* [Assignment]
Restate, word for word and with no pictures, the stretch of lines in the data below that begins at the line with "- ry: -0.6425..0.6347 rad" and ends at the line with "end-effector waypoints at", inclusive.

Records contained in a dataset

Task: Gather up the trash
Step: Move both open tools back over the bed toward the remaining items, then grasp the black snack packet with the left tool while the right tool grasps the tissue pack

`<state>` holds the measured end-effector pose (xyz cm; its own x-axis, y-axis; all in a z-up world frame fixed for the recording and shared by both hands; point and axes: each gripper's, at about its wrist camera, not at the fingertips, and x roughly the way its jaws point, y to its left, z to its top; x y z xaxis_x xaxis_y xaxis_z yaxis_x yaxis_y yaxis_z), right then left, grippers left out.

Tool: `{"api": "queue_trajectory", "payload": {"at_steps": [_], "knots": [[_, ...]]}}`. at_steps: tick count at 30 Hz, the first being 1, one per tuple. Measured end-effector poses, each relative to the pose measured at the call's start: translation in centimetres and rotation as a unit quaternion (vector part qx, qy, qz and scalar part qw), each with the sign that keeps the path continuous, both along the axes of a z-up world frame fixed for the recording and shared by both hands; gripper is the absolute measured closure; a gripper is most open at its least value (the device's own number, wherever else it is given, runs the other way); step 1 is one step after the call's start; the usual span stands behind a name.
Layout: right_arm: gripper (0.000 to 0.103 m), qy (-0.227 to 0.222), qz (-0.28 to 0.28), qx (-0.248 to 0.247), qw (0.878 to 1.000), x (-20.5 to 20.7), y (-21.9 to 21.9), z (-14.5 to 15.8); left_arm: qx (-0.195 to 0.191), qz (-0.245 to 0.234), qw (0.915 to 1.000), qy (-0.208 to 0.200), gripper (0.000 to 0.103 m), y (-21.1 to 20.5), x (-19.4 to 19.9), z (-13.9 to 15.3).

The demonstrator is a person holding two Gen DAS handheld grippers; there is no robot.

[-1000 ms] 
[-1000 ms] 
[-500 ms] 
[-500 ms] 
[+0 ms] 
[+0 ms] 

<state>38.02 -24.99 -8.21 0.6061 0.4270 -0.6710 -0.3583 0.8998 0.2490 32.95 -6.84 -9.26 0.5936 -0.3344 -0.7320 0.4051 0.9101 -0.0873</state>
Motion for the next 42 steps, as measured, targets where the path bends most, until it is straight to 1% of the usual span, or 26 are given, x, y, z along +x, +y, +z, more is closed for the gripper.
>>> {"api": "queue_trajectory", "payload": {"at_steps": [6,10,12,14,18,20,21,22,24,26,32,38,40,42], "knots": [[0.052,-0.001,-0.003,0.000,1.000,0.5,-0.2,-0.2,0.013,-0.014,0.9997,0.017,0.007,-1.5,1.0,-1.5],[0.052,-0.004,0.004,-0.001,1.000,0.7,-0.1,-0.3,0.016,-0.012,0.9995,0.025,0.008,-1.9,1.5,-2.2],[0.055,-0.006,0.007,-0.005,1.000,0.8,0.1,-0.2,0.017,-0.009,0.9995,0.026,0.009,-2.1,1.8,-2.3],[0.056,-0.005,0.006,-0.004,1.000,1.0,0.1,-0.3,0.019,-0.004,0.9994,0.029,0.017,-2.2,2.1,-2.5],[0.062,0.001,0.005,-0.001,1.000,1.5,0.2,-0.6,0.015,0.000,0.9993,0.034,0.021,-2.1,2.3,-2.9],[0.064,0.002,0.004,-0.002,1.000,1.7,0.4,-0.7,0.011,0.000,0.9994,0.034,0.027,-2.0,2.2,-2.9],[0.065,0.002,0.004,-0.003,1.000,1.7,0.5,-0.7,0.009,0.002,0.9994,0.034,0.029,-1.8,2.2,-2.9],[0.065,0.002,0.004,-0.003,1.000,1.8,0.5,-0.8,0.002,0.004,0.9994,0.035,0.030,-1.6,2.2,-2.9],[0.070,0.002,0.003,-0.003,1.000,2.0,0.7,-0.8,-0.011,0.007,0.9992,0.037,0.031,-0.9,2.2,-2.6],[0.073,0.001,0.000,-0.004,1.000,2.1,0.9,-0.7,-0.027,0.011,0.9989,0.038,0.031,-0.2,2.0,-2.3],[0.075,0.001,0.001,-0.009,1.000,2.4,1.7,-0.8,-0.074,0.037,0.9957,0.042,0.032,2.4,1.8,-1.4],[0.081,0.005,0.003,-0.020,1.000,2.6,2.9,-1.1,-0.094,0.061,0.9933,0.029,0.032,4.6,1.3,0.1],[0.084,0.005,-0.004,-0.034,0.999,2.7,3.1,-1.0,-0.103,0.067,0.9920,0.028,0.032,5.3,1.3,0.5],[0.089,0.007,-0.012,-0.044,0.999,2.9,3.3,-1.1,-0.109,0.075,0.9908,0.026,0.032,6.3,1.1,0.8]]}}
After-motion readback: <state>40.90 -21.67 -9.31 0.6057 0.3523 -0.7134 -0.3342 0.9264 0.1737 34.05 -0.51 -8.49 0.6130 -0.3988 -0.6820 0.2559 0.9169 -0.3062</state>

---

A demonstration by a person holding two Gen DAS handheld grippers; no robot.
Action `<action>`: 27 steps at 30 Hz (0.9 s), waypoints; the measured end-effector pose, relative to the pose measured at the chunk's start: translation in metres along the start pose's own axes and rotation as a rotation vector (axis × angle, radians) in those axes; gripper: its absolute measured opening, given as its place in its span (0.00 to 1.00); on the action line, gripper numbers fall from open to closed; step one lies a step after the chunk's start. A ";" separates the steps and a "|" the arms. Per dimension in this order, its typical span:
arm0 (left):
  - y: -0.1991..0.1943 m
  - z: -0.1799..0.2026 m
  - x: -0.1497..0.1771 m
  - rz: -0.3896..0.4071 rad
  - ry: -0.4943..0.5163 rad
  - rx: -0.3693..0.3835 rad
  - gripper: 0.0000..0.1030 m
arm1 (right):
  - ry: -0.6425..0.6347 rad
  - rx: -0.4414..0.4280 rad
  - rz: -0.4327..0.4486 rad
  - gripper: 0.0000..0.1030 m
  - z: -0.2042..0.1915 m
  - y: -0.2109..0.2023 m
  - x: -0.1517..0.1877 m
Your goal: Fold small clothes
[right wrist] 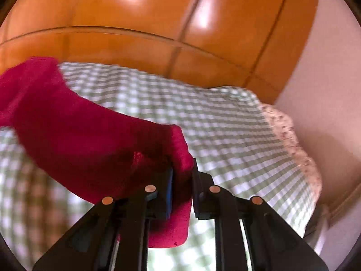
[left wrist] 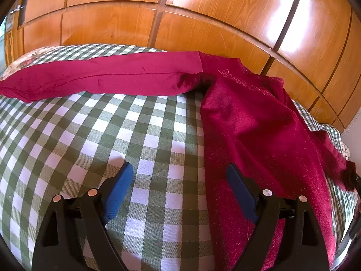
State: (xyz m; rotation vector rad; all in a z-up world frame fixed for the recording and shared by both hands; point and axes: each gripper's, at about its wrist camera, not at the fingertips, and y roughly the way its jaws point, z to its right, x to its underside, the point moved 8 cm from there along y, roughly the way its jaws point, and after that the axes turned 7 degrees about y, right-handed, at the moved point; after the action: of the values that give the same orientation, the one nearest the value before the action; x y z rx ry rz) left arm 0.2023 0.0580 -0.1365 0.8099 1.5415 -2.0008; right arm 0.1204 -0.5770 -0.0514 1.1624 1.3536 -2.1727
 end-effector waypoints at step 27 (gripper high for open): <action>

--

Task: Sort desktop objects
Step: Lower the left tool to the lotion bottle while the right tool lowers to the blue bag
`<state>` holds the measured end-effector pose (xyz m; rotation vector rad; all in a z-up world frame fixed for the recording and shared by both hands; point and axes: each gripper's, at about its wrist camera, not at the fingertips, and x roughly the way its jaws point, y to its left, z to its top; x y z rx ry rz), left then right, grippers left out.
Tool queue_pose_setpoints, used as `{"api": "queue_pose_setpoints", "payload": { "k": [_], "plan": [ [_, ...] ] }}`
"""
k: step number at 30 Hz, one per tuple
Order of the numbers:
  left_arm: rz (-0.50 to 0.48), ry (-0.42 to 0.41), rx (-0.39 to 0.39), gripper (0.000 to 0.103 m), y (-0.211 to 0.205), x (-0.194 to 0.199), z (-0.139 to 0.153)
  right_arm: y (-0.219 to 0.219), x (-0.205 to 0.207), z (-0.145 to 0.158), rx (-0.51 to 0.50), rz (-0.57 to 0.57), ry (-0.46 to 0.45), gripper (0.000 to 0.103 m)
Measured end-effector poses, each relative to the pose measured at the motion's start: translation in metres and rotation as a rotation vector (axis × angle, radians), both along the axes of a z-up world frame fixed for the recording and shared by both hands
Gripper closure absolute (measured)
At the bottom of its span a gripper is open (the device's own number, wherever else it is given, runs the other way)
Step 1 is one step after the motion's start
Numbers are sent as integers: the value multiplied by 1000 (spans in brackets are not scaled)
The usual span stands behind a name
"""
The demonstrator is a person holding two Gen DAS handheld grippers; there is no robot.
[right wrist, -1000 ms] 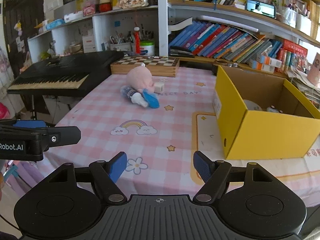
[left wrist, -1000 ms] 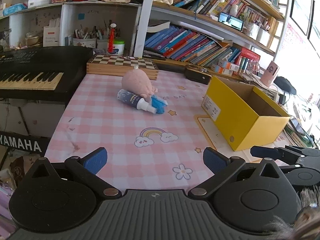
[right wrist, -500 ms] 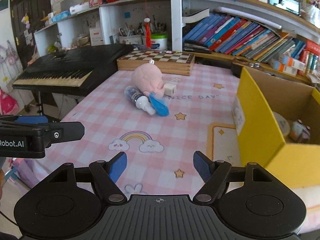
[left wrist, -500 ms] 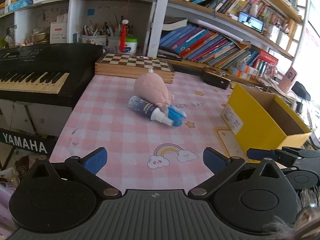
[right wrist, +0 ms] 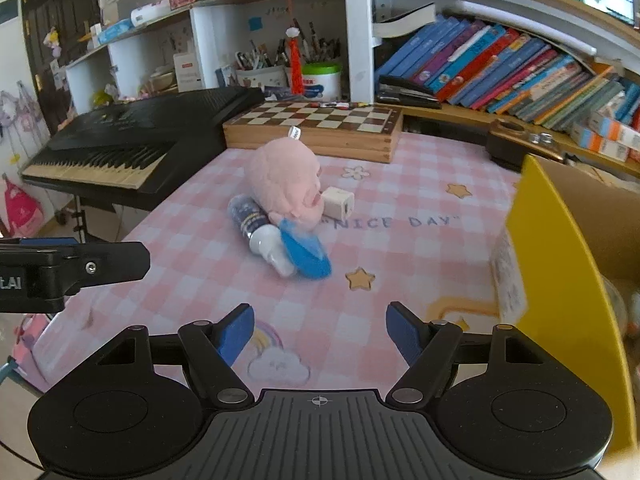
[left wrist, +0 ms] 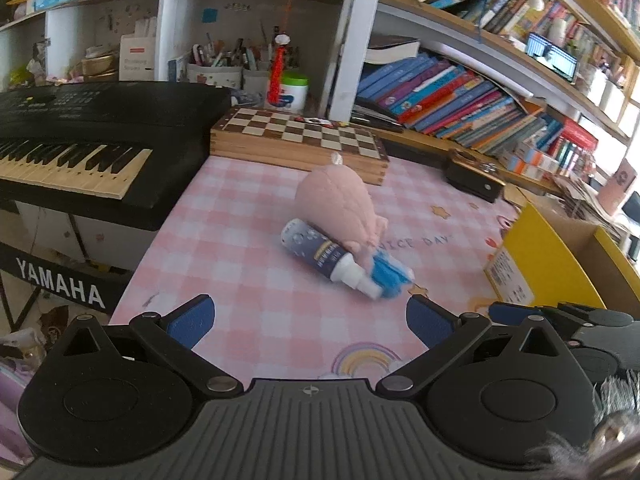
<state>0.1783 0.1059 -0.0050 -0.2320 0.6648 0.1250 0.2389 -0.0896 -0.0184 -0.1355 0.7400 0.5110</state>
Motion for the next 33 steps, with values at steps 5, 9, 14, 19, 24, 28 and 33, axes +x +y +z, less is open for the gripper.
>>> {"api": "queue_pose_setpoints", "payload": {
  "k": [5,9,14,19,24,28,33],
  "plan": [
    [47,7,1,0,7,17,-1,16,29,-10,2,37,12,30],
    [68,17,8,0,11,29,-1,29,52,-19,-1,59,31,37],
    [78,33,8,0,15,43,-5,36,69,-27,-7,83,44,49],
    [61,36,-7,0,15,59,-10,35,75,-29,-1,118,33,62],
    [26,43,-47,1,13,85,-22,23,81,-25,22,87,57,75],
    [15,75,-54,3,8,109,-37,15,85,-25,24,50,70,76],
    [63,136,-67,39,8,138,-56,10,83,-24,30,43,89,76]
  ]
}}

* [Solution for this task]
  - ry: -0.6425..0.6347 rad
  - rx: -0.4414..0.4280 rad
  - rz: -0.4327..0.4486 rad
  - gripper: 0.0000..0.1030 m
  - z: -0.2042..0.1915 m
  - y: -0.2109..0.2023 m
  - x: -0.1517..0.1877 m
Your goal: Fold small clothes
[right wrist] 
[left wrist] 
State: (xyz m; rotation vector rad; all in a z-up world frame fixed for the recording and shared by both hands; point and axes: each gripper's, at about its wrist camera, not at the fingertips, and y roughly the way its jaws point, z to its right, x to its underside, the point moved 8 cm from there along y, roughly the way its jaws point, and after that the axes turned 7 degrees about y, right-handed, at the moved point; after the action: of the values that give the same orientation, the one nearest the value before the action; x y z rx ry rz) left arm 0.2023 0.0580 -0.1365 0.8099 1.5415 -2.0008; right arm 0.1204 -0.5770 -0.0514 1.1624 1.3536 -2.1727
 end-effector waypoints at step 27 (gripper high for open): <action>

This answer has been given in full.